WHAT IS EXPECTED
Give an exact copy of the lines from the beginning of the listing below to the "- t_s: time" line, inclusive.

SUPPLIED INFORMATION
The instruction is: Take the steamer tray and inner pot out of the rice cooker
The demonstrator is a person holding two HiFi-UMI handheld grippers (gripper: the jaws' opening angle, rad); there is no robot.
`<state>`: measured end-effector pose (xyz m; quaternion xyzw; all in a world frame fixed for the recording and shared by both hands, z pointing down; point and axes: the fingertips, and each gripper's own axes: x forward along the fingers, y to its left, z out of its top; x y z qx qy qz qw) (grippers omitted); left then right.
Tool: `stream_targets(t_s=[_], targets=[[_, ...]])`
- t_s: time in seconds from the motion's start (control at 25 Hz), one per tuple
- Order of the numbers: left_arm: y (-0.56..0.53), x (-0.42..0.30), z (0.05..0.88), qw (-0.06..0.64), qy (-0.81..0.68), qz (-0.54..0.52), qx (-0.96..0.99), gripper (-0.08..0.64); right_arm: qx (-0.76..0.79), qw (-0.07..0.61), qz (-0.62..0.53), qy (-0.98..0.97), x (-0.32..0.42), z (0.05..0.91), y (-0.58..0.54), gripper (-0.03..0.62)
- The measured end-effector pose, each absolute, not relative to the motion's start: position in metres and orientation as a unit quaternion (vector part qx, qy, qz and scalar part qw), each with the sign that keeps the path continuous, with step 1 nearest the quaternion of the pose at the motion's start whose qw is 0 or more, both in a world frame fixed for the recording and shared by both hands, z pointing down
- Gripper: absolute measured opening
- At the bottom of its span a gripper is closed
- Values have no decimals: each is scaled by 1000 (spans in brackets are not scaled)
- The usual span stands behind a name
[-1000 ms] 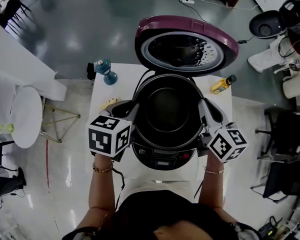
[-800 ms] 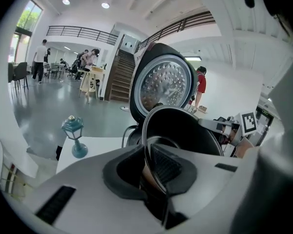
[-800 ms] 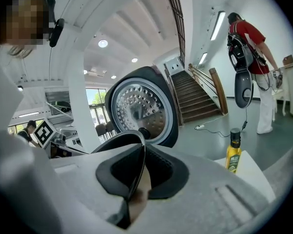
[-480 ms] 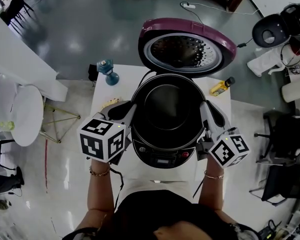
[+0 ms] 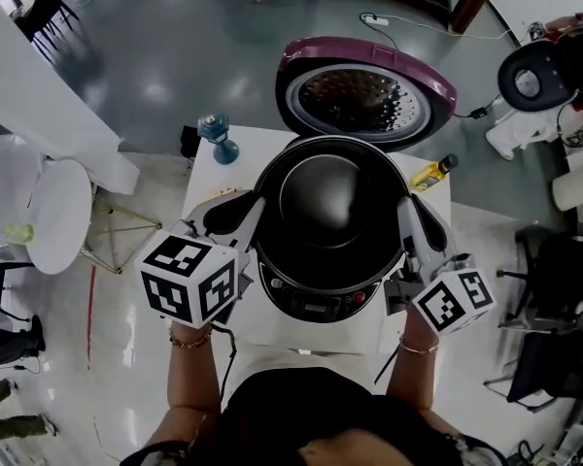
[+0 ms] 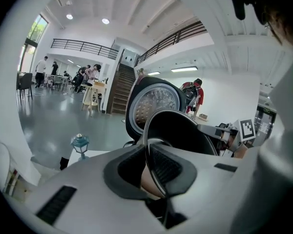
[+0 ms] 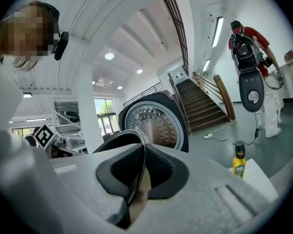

WRITTEN ANSWER
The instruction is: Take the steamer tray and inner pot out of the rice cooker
The demonstrator is a person holding two HiFi-UMI handheld grippers (gripper: the jaws' opening angle, rad); there is no robot.
`<state>`: measured end-effector pose (xyz m; quaternion xyzw; all in a world frame fixed for the recording and shared by both hands, z pointing down; point and axes: the fingertips, and each gripper's own axes: x forward along the fingers, y to its left, z out of its top; x y z qx qy qz qw) (grippers omitted); left then right.
Tool: `stream_targets(t_s=[_], targets=[[_, ...]])`
- t_s: time in seconds from the motion's start (control at 25 Hz), one per tuple

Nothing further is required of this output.